Is bamboo recyclable?

Unfortunately, information is patchy, and experts are calling for more helpful guidance from the government and local governments that run household recycling programs.

The Government’s waste advisory body Wrap’s Recycle Now website, for example, makes no mention of bamboo. “Paper mills have been designed and set up to deal with fibre derived from wood pulp, not bamboo, and they are different,” a source claims. Because of the toxic chemicals used in the manufacturing process, it advises against recycling bamboo textiles in conventional textile recycling.

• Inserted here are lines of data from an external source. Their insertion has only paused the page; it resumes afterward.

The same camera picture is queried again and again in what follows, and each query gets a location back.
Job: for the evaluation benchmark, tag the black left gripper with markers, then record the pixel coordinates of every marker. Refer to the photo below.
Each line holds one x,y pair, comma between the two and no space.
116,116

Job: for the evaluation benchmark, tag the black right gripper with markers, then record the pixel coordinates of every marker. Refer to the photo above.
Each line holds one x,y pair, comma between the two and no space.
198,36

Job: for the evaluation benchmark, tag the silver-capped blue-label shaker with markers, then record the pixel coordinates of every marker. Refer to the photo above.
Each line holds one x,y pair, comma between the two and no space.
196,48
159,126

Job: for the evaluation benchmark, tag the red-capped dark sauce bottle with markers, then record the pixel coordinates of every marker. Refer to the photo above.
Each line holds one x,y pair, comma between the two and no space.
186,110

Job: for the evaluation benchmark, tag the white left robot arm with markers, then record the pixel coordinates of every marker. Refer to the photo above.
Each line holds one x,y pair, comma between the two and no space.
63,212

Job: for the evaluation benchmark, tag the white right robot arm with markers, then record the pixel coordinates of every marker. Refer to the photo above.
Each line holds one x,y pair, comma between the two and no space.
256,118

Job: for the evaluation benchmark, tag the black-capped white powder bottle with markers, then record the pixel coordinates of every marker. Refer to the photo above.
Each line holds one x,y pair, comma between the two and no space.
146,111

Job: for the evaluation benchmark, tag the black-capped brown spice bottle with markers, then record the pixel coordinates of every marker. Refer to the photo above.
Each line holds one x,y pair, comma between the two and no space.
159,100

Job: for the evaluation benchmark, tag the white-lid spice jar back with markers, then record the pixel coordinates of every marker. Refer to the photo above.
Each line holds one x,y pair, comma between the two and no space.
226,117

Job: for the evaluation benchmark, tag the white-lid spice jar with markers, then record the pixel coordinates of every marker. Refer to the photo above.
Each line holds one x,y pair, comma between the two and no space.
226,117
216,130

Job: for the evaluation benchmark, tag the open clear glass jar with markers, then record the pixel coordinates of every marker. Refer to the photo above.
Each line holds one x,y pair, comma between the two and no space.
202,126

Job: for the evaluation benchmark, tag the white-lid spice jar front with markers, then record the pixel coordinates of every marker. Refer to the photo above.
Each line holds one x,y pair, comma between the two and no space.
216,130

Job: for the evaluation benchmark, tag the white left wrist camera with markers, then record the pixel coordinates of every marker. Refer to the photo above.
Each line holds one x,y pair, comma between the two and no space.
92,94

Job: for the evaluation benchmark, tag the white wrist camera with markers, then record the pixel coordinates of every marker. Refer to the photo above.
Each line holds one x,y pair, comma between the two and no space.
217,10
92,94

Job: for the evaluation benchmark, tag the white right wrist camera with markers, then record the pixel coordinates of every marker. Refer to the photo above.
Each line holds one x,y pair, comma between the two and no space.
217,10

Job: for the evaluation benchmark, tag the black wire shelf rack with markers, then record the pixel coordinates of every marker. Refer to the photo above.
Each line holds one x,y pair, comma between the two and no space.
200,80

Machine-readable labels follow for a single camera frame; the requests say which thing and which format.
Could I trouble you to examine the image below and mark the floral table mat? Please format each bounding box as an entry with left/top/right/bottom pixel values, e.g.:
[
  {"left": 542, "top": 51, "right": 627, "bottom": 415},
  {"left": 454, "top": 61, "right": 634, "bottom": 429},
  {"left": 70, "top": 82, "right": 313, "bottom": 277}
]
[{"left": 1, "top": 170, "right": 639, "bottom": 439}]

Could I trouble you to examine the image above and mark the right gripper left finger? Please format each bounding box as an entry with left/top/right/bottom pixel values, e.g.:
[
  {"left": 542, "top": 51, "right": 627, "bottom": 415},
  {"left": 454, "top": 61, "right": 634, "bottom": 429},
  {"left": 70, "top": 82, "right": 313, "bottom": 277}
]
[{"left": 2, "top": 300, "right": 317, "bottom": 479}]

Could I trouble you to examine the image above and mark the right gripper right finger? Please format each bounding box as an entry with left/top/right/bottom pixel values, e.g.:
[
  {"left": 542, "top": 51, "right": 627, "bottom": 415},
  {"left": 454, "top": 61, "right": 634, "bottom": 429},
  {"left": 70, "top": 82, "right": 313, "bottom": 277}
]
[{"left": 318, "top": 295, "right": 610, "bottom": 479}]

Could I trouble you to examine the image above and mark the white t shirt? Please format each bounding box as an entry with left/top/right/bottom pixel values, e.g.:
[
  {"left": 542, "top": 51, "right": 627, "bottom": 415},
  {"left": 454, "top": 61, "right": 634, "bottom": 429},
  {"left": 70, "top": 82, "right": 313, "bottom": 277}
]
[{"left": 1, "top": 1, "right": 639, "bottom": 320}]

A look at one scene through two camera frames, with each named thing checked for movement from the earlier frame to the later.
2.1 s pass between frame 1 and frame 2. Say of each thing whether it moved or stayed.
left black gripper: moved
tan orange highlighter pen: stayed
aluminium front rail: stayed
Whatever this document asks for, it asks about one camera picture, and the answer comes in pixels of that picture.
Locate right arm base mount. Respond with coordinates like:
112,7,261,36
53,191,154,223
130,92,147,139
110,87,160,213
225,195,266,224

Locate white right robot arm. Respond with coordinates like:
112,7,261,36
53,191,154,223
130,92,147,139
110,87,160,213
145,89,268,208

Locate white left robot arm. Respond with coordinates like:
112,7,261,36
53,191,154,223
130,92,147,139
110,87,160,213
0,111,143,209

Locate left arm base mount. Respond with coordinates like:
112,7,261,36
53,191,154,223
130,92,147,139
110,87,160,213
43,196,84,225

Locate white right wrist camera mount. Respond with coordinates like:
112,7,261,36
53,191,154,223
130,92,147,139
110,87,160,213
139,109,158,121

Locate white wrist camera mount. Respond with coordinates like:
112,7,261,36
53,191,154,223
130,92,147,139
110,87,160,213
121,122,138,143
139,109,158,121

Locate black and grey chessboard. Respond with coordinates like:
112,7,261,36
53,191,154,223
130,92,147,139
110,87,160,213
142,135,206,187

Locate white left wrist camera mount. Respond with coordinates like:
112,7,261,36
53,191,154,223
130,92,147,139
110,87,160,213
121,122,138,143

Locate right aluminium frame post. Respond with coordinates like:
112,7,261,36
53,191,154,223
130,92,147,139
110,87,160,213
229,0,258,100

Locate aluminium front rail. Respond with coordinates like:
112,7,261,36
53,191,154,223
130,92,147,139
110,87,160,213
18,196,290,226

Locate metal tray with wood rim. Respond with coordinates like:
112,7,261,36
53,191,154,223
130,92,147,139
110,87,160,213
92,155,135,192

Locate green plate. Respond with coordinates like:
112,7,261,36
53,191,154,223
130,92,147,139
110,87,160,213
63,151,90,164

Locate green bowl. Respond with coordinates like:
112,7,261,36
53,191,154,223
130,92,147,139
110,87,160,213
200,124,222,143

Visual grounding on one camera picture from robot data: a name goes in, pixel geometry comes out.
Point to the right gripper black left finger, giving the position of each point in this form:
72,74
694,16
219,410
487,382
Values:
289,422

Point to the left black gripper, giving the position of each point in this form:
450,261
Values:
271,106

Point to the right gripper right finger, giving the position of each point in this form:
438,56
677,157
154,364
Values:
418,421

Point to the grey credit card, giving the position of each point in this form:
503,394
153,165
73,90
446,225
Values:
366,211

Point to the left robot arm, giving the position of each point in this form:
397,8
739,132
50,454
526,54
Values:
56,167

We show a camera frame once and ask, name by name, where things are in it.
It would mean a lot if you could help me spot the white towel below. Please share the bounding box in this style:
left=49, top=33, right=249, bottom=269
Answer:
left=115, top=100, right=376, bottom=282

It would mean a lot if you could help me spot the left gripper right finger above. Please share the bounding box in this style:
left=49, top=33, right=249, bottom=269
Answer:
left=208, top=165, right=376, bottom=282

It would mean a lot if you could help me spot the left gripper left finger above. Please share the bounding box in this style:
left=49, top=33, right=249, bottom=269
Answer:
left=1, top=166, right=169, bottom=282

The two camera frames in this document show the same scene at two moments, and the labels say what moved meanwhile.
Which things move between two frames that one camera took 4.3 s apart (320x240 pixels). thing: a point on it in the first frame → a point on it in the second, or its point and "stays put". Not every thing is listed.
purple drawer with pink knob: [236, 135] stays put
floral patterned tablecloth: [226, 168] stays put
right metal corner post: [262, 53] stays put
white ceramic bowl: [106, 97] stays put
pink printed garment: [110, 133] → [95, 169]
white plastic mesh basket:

Single-use is never a viable option

Because bamboo (whether wild or planted commercially) is primarily grown in China, its true sustainability is dependent on a variety of factors in a long and complex global supply chain. Environmental charities such as WWF-UK point out that, in the face of concerns about biodiversity, deforestation, animal habitat destruction, and products being shipped long distances, transparency is critical to minimizing the environmental and social impacts.

Experts advise against using bamboo products for single-use only. “Many retailers have replaced disposable plastic cutlery with bamboo, but because it is perceived as single use by consumers, there is still a strong likelihood that it will be discarded,” she says. “So much for being environmentally conscious. The most important rule to remember is to “reduce, reuse, and recycle.”